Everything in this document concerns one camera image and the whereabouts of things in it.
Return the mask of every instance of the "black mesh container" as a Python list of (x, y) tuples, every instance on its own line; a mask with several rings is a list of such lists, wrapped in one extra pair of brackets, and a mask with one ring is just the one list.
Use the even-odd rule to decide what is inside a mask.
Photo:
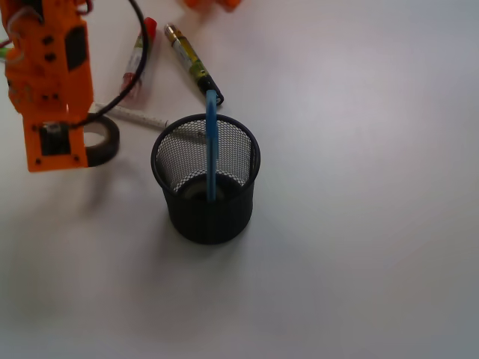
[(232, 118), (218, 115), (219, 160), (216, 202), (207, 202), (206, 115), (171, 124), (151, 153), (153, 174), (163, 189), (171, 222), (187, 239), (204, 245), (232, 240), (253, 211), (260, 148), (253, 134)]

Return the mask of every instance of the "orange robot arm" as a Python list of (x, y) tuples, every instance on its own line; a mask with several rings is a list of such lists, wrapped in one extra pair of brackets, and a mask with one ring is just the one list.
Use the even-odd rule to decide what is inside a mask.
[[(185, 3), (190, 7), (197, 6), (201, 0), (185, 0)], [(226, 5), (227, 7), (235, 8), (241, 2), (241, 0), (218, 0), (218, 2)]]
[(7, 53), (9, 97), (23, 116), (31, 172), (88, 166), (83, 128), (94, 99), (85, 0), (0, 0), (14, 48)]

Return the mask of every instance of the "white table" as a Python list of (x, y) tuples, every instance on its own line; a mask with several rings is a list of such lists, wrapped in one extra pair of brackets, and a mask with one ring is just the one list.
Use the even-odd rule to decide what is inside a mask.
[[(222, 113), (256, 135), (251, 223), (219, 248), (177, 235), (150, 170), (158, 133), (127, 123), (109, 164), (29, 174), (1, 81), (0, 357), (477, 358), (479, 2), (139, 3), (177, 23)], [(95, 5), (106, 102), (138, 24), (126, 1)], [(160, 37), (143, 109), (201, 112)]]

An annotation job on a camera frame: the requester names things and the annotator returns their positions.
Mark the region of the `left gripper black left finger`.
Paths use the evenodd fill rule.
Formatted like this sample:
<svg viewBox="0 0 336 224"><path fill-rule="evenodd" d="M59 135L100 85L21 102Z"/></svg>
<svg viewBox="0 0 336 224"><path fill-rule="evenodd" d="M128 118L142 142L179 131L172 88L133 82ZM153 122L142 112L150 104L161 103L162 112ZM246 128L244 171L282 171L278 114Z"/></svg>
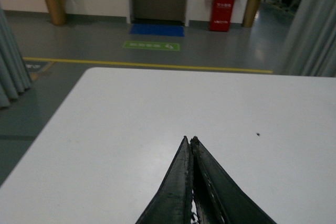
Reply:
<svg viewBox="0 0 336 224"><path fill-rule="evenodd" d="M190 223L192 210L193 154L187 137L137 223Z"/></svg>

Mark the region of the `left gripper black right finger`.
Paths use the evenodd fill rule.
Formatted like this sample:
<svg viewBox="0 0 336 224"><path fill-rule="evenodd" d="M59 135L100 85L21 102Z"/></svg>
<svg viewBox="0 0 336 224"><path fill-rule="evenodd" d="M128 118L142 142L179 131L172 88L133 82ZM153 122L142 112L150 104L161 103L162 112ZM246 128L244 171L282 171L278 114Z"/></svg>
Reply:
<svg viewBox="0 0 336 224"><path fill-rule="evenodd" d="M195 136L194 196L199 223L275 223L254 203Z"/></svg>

- - -

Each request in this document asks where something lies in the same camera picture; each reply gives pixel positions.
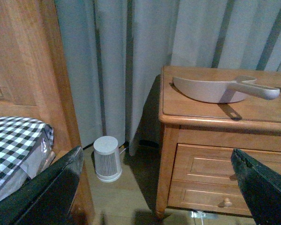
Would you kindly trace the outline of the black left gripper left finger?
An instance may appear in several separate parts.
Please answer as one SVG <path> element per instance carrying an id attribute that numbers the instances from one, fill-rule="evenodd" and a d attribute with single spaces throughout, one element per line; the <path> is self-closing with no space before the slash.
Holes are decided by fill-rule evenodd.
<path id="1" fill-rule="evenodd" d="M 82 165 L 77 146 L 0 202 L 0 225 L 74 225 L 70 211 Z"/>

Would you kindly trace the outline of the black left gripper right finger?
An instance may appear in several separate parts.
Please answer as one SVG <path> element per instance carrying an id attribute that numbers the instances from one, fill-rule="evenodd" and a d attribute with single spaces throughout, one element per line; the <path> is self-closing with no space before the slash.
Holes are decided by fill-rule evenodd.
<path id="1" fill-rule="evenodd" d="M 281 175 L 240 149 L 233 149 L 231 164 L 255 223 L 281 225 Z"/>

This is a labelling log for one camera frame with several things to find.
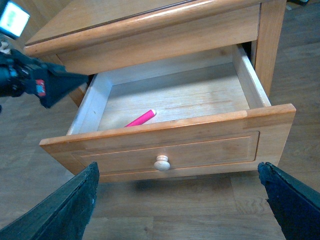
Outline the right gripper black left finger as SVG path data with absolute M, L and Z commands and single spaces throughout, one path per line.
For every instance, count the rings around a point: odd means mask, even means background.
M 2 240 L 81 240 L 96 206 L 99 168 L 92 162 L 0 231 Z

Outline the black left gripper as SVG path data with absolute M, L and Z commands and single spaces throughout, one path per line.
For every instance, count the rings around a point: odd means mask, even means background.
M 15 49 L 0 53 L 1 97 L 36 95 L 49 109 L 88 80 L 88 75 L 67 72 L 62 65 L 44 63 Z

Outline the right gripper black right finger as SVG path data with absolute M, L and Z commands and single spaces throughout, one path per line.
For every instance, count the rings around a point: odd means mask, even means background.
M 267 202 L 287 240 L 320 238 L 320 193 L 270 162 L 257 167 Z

- - -

Show the lines of the material that contain the word "document".

Everything in this document concerns one camera image and the whereabouts of things in it.
Each request in this document asks where something lies in the same camera picture; each reply gives pixel positions.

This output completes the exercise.